------ Entries provided

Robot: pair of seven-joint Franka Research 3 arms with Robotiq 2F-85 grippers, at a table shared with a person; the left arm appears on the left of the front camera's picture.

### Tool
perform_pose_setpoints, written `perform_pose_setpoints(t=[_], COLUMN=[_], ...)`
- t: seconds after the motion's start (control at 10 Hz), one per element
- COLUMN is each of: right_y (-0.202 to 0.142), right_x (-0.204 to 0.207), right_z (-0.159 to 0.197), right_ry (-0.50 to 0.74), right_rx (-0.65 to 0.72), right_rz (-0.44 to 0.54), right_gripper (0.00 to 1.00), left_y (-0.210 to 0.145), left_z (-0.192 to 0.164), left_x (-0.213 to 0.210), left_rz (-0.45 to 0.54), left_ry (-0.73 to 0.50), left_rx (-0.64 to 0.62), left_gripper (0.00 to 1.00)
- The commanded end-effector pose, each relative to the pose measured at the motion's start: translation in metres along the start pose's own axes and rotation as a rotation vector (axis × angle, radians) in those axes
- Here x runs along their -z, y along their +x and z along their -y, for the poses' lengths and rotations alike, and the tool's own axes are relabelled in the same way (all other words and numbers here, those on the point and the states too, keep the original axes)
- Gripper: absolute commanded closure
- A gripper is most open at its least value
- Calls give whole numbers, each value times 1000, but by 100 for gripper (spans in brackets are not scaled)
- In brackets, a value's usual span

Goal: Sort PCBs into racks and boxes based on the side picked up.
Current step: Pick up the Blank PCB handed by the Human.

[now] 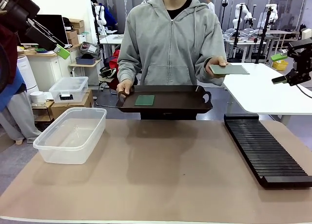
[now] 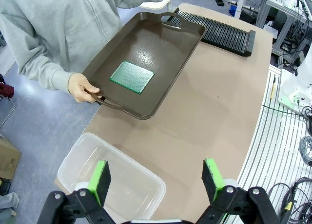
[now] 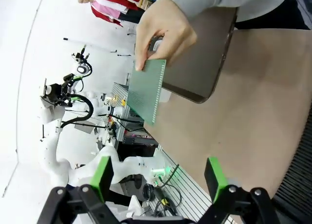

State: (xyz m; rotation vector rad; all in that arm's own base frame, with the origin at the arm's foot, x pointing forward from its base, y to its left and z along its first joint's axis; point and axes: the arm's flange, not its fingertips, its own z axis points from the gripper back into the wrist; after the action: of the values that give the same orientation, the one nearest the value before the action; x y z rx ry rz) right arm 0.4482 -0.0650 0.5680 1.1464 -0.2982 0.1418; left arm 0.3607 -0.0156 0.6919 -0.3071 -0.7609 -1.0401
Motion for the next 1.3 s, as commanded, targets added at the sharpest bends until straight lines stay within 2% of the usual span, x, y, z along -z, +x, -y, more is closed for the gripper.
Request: perform_pose_setpoints(t=[0.0,0.2,0.3,0.4,0.6,0.9,1.2], right_y=[0,-1,14,31,59,81,85], right_x=[-8,-3,4,15,33,65,84], right_z=[-1,0,12,23,36,45,46], right_ry=[7,-2,128,243,363,394,404], right_rx=[15,3,107,144,233,223,186], right_rz=[-3,2,-57,-118,-147,-184,-212], right_gripper=[0,0,0,0,0,0,0], left_y=[-1,-1,-1,-1,-1,-1,-1], left_z=[0,0,0,0,0,0,0], left_x=[1,1,1,1,1,1,1], left_rz=[3,3,3,3,3,3,3], left_ry=[4,4,4,4,4,4,4], left_rx=[2,2,2,2,2,2,2], left_gripper=[0,0,0,0,0,0,0])
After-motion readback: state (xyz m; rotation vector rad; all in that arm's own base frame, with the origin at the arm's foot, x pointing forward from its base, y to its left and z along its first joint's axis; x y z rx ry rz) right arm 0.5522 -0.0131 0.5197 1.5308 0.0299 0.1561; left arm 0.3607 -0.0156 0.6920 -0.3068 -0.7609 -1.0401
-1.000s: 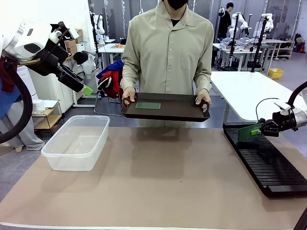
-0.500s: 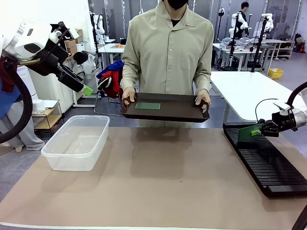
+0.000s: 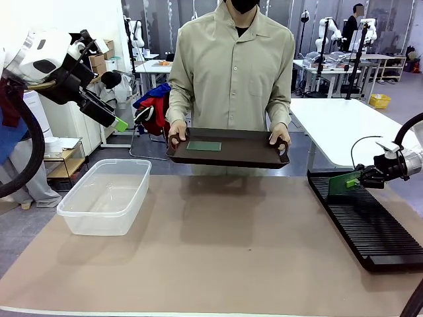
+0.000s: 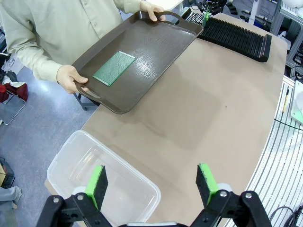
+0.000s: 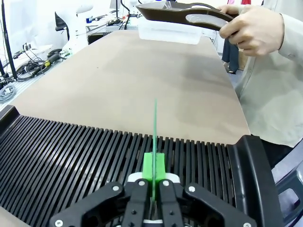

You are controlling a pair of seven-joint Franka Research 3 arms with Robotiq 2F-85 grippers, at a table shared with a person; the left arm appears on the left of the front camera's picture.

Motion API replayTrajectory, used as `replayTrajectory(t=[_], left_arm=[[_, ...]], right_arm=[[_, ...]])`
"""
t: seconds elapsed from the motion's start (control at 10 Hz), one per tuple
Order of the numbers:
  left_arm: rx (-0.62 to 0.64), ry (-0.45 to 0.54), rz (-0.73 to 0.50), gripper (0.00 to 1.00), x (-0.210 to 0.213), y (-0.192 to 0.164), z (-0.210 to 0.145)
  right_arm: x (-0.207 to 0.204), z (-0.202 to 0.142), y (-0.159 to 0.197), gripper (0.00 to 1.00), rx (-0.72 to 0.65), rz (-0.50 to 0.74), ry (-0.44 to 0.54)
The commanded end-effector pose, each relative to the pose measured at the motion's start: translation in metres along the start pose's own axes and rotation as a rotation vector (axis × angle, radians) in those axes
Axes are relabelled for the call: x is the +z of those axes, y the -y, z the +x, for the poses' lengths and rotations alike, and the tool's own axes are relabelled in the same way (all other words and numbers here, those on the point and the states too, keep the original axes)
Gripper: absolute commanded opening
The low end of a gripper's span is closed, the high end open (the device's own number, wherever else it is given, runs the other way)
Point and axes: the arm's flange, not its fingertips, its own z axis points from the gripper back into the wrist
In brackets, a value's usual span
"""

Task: Sort PCBs into racks and boxes based on the side picked up.
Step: If the short side of the Blank PCB is picked up, insert it into the PCB Rack ; if the long side is picked up, place it in the Organizing box.

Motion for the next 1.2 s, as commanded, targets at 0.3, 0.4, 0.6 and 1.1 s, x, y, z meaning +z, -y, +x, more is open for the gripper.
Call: replayTrajectory(t=[0.3, 0.4, 0.6, 1.1], left_arm=[[0.005, -0.002, -0.008, 1.00, 0.000, -0.002, -0.001], [0.005, -0.002, -0.008, 1.00, 0.000, -0.002, -0.001], [0.005, -0.002, -0.008, 1.00, 0.000, -0.002, -0.001], [0.005, -0.002, -0.008, 1.00, 0.000, -0.002, -0.001]], right_arm=[[-0.003, -0.022, 0.000, 0.42, -0.025, 0.076, -0.114], [-0.004, -0.021, 0.000, 0.56, -0.020, 0.078, -0.115], [-0.004, -0.018, -0.001, 0.76, -0.003, 0.085, -0.117], [0.002, 0.000, -0.005, 1.00, 0.047, 0.056, -0.123]])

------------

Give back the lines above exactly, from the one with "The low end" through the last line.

Exercise answer:
The low end of a gripper's span is closed, the high end open (the device's own number, wherever else it is given, runs the other way)
Point and axes: the arm's flange, not its fingertips, its own z axis points from the gripper back into the wrist
In brackets, a value's usual span
"""

Task: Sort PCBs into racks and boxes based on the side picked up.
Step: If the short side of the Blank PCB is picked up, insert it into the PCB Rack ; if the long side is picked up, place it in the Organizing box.

Motion for the next 1.2 s, as commanded, targets at 0.3, 0.4, 0.6 and 1.1 s, x, y, z meaning +z, -y, +x, more is open for the gripper.
Call: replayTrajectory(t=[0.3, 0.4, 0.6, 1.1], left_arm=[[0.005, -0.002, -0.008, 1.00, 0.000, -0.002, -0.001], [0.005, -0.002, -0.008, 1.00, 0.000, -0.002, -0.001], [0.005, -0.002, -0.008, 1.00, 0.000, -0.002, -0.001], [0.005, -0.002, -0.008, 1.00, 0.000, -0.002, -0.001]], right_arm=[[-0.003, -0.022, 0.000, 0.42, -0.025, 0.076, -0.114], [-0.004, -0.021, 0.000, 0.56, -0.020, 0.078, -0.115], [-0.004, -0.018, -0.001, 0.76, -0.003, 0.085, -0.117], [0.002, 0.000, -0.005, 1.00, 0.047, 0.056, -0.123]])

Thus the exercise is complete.